Engaging in the sale of cash-secured puts on stocks one is content with owning provides an excellent avenue for generating additional income. A cash-secured put involves crafting an at-the-money or out-of-the-money put option while simultaneously earmarking sufficient cash to acquire the underlying stock. The objective is either to allow the put to expire worthless, retain the premium, or to be assigned and procure the stock at a price below the current market value. Put sellers must comprehend that they might be obligated to acquire 100 shares at the strike price.

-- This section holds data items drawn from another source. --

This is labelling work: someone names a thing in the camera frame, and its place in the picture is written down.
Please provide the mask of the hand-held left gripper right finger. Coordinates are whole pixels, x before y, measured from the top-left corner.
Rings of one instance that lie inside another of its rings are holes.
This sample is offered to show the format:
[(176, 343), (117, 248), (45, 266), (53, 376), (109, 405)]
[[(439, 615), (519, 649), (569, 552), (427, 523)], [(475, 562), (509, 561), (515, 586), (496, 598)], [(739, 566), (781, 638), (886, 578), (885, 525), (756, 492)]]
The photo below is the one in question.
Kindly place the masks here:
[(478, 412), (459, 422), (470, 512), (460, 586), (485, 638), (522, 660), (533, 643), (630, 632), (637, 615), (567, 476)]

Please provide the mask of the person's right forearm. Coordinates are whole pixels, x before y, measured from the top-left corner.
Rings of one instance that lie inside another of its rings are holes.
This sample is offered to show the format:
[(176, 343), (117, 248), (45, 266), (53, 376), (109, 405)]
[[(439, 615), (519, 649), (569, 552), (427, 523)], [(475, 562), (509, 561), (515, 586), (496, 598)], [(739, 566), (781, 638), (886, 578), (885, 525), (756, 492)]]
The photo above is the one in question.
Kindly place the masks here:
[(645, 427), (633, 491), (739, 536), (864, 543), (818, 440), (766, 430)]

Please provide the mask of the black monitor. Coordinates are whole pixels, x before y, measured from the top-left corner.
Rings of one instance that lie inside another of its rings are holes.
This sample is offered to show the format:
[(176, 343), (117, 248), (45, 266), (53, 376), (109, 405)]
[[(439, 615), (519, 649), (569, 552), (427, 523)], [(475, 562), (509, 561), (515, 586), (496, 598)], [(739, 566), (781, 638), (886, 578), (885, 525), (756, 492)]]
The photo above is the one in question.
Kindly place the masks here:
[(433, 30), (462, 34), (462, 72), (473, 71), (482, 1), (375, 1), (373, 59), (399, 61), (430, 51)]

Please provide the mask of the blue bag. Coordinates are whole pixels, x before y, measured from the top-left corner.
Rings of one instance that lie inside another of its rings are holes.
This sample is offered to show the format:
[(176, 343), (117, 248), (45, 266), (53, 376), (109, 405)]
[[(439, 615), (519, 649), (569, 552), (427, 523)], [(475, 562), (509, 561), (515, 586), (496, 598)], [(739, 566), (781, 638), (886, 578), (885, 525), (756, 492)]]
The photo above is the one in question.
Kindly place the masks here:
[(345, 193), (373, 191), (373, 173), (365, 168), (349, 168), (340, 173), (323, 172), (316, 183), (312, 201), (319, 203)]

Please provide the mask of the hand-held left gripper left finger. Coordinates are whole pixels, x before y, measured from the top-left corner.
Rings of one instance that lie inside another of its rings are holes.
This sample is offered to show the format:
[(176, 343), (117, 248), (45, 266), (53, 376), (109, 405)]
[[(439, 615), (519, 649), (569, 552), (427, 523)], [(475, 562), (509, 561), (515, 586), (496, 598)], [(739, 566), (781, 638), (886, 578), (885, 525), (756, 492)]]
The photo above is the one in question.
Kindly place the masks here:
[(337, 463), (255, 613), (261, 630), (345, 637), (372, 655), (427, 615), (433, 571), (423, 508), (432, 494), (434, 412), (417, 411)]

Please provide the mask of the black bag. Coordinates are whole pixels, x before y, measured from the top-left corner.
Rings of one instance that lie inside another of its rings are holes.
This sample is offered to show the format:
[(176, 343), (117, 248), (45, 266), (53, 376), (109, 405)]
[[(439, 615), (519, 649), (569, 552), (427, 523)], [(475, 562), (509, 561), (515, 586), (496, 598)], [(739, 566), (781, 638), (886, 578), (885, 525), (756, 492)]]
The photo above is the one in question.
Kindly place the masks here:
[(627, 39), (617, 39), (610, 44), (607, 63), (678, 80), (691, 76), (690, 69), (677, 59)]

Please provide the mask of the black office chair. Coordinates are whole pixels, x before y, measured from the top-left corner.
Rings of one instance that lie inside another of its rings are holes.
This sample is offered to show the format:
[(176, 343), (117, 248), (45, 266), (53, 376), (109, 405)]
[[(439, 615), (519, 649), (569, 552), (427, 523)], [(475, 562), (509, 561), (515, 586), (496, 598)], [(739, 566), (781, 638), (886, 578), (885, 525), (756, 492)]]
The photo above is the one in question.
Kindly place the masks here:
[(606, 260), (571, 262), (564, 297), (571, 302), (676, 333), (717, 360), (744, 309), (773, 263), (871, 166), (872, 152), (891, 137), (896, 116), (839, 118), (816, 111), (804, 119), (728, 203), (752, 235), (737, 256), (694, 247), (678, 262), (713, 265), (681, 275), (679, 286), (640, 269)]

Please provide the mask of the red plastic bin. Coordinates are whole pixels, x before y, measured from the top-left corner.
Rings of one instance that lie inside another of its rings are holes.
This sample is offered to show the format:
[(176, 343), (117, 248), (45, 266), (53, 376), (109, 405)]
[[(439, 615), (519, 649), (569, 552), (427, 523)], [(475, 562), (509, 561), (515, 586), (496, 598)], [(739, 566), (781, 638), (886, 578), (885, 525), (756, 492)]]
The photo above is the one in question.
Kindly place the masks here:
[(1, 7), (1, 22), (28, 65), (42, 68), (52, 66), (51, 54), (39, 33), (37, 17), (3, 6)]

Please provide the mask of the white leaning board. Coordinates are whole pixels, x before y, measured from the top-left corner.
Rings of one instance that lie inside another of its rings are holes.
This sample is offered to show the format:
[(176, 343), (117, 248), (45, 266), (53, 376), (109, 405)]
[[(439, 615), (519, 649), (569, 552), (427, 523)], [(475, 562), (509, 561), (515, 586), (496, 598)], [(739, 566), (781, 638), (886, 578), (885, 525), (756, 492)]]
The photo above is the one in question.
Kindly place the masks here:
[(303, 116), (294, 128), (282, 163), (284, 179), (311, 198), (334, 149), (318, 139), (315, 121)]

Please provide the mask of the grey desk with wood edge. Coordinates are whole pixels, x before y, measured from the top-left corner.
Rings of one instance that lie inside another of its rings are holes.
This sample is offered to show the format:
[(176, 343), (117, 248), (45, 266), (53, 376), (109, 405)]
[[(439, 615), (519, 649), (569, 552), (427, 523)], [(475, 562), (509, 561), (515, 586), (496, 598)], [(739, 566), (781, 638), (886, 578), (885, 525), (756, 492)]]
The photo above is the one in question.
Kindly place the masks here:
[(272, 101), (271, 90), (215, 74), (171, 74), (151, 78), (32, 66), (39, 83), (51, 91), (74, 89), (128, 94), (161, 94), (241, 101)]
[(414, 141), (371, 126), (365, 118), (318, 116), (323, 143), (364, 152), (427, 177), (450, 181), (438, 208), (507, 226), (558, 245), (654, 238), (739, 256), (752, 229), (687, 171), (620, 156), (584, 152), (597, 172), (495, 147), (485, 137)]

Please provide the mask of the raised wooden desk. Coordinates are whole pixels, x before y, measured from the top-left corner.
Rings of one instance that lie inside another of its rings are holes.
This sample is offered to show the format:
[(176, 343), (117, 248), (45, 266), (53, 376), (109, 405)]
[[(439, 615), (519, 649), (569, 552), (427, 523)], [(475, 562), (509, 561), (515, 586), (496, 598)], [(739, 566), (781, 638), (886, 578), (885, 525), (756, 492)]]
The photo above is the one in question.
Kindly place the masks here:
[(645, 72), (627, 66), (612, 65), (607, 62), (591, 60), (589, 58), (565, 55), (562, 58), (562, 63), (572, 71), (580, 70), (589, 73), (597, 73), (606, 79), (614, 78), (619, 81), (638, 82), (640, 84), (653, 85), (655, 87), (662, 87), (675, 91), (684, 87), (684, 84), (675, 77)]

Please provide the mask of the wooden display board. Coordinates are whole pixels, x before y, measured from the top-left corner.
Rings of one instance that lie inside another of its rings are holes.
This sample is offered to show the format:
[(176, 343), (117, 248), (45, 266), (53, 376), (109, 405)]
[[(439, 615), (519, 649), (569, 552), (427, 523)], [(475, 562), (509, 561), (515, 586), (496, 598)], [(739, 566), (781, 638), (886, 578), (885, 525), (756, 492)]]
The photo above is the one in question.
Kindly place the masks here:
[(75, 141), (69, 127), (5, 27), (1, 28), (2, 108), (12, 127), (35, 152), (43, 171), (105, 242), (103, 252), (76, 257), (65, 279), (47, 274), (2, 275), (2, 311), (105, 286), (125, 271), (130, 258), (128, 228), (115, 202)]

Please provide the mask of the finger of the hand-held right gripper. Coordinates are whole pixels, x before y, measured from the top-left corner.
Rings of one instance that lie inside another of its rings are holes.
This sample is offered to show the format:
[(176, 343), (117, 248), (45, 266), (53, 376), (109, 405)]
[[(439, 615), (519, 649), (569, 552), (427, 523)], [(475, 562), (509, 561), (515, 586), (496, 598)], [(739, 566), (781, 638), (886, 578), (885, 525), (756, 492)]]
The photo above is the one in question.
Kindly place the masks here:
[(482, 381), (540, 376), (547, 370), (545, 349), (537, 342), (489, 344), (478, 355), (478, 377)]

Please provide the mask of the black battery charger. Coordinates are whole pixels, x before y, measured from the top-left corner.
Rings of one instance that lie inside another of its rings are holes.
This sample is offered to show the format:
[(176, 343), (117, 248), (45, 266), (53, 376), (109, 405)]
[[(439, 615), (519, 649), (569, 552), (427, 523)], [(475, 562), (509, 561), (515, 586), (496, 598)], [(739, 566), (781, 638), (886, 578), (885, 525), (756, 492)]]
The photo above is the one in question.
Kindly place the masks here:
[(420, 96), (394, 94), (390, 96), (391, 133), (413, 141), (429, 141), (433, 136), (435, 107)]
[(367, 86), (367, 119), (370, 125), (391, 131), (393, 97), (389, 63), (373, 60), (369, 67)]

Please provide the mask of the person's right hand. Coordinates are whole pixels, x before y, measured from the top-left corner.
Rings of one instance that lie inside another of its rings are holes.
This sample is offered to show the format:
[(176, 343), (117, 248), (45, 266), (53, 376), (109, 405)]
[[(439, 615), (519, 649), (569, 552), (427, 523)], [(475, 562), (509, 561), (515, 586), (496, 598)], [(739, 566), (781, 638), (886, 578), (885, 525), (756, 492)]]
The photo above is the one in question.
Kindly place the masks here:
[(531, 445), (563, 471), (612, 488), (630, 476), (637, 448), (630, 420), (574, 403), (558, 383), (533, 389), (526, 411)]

The Rationale for Trading Cash-Secured Puts
Selling cash-secured puts constitutes a bullish strategy, though it’s slightly less bullish than outright stock ownership. If an investor is exceptionally bullish, strategies like long calls or bull call spreads might be more suitable. Investors typically sell puts on stocks they anticipate will remain stable, experience a modest increase, or, at worst, avoid a significant decline.
Cash-secured put sellers allocate sufficient capital to buy the shares and are content with taking ownership if the put buyer exercises their right. On the contrary, naked put sellers have no intention of owning the stock and solely aim to generate premium through option-selling strategies.
The bullishness of a cash-secured put investor determines the proximity of the put to the current stock price. Selling closer to the market price generates more premiums and enhances the likelihood of assignment. Conversely, selling deep out-of-the-money results in less premium and a lower probability of assignment.
Example of PFE Cash-Secured Put
Pfizer (NYSE:PFE), a venerable defensive stock with a 5.67% dividend yield, is an illustrative example. With PFE trading at $29.28 yesterday, the February put option with a $28 strike price was trading around $0.90. Sellers of this put would receive $90 in option premium and commit to buying 100 shares of PFE for $28 by February 16, irrespective of whether PFE is trading at $25, $20, or even $10.
However, if PFE remains above $28, the put option expires worthless, and the trader retains the $90 premium. The net capital at risk equals the strike price of $28, less the $0.90 option premium. In the event of an assignment, the net cost basis would be $28.10, presenting a 7.45% discount from the previous day’s trading price of $29.28.
If PFE remains above $28, the return on capital is calculated as $90 / $2,710 = 3.32% in 74 days, translating to a 16.38% annualized return. This implies that the put seller either achieves a 16.38% annualized return or acquires a high-yielding stock at a 7.45% discount.
Company Details
PFE’s technical outlook indicates a 100% Sell with a Strong short-term outlook.
Long-term indicators support the continuation of the trend.
Among the 17 analysts covering PFE, 7 rate it as a Strong Buy, 1 as a Moderate Buy, and 9 as a Hold.
Pfizer Inc., a global biopharmaceutical company, boasts a sustainable pipeline with multiple late-stage programs driving growth. It operates in six business units: Oncology, Inflammation and Immunology, Rare Disease, Hospital, Vaccines, and Internal Medicine.
Pfizer recently spun off its Upjohn unit, merging it with Mylan to create Viatris, a new generic pharmaceutical company. The Consumer Healthcare segment joined Glaxo’s unit to establish a joint venture.
Conclusion
While this strategy demands substantial capital, it offers an effective means of generating income from desired stock holdings. If assigned, investors can enjoy a 5.67% dividend yield from PFE. This approach can be applied to other stocks, but caution is advised, especially for those new to the process. Risk-averse traders may consider purchasing an out-of-the-money put to safeguard against downside risks. It’s essential to remember the inherent risks in options trading, with potential losses reaching 100%.